In April 2007, pursuant to an Investor Relations/Consulting Agreement (the “Agreement”) with LKB Partners, LLC, the Company issued 4,000,000 “restricted securities” that are shares of common stock and the right to acquire 5,000,000 additional “restricted securities” that are shares of common stock at a price of $0.06 per share for a period of two years ending April 3, 2009.  LKB was granted customary “piggy-back” registration rights on the 4,000,000 shares issued and the shares underlying the option grant in any applicable registration statement filed by us within 12 months. The Company in conjunction with this Agreement, also issued 1,000,000 shares of common stock for future services to Mr.

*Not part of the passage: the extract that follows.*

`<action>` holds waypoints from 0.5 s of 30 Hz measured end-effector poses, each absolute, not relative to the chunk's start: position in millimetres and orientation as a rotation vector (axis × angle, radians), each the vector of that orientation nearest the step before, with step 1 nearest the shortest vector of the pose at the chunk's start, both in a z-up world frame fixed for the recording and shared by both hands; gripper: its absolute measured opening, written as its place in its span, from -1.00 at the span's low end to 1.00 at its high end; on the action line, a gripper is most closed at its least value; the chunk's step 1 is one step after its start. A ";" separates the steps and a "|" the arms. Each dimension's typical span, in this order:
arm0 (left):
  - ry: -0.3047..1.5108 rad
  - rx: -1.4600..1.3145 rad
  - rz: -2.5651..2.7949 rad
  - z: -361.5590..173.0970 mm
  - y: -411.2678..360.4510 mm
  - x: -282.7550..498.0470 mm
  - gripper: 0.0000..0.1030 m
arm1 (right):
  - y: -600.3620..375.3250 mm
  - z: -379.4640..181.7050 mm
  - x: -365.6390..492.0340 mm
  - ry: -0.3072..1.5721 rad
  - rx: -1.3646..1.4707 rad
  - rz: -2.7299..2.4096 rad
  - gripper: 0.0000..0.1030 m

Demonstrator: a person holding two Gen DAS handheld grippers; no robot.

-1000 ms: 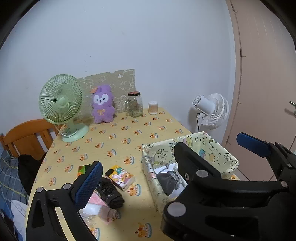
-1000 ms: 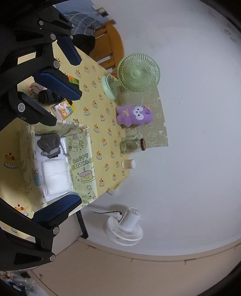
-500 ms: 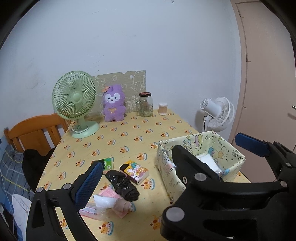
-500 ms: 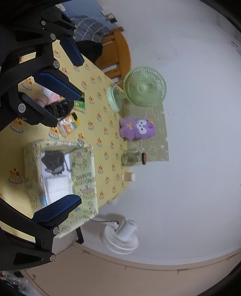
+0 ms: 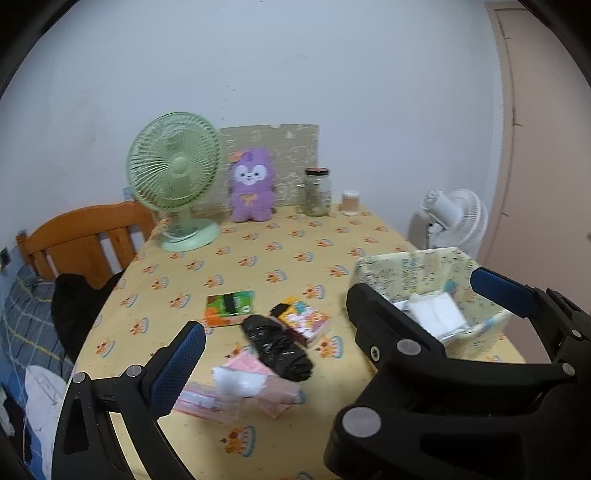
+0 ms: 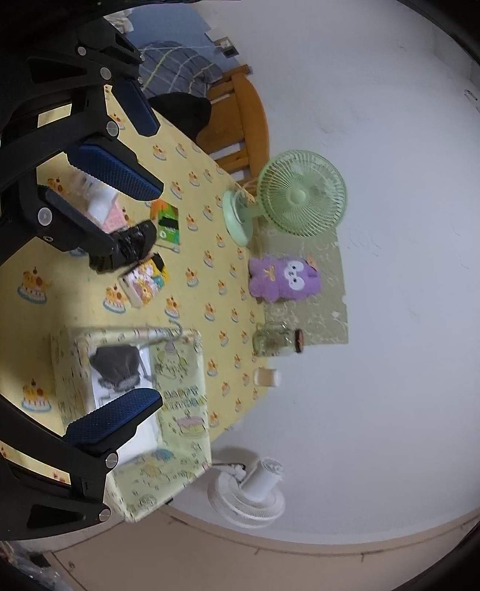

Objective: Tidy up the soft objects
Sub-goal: 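Withdraw both grippers from the box back toward the pile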

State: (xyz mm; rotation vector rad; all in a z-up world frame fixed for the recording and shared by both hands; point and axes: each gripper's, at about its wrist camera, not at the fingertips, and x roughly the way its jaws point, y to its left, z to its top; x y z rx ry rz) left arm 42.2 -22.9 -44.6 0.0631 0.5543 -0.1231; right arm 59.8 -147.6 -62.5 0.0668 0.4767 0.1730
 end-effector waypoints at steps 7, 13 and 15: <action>0.580 0.040 -0.074 -65.6 -3.6 50.9 0.99 | -125.8 -84.1 72.5 0.503 0.061 0.150 0.99; 0.612 0.023 -0.046 -83.6 12.8 57.1 0.98 | -109.9 -101.4 84.0 0.535 0.048 0.177 0.96; 0.625 0.020 -0.028 -88.2 18.9 59.9 0.98 | -103.6 -106.4 88.4 0.555 0.040 0.193 0.88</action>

Frank Marra valued at $45,000.  3,000,000 of the 4,000,000 shares are being held in escrow pending completion of the services to be rendered, and the Option Agreement to cover the 5,000,000 share options will be prepared on completion of the services too.


The Company plans to fund our proposed “stages” of operations by an offer and sale of 33,333,334 shares of “restricted securities” for $0.06 per share.



8







Item 2. Management’s Discussion and Analysis or Plan of Operation.


Forward-looking Statements


Statements made in this Quarterly Report which are not purely historical are forward-looking statements with respect to the goals, plan objectives, intentions, expectations, financial condition, results of operations, future performance and business of the Company, including, without limitation, (i) the Company’s ability to raise capital, and (ii) statements preceded by, followed by or that include the words “may”, “would”, “could”, “should”, “expects”, “projects”, “anticipates”, “believes”, “estimates”, “plans”, “intends”, “targets” or similar expressions.

Forward-looking statements involve inherent risks and uncertainties, and important factors (many of which are beyond the Company’s control) that could cause actual results to differ materially from those set forth in the forward-looking statements, including the following, general economic or industry conditions, nationally and/or in the communities in which the Company may conduct business, changes in the interest rate environment, legislation or regulatory requirements, conditions of the securities markets, the Company’s ability to raise capital, changes in accounting principles, policies or guidelines, financial or political instability, acts of war or terrorism, other economic, competitive, governmental, regulatory and technical factors affecting the Company’s operations, products, services and prices.

Accordingly, results actually achieved may differ materially from expected results in these statements.  Forward-looking statements speak only as of the date they are made.  The Company does not undertake, and specifically disclaims, any obligation to update any forward-looking statements to reflect events or circumstances occurring after the date of such statements.

Plan of Operation


We have not commenced planned principal operations, but have made good progress since the end of fiscal 2005, in formulation and stability testing.


In January, 2005, we were successful in developing improved formulations of our surfactants for PHER-02.


In December, 2006, we completed a pre-IND meeting with the FDA, where Company management presented data to determine an appropriate regulatory path related to PHER-O2.


Our plan of operation for the next 12 months is to complete the preparation and submission of the U.S. FDA New Device Application to support PHER-02 as a synthetic oxygen carrying product.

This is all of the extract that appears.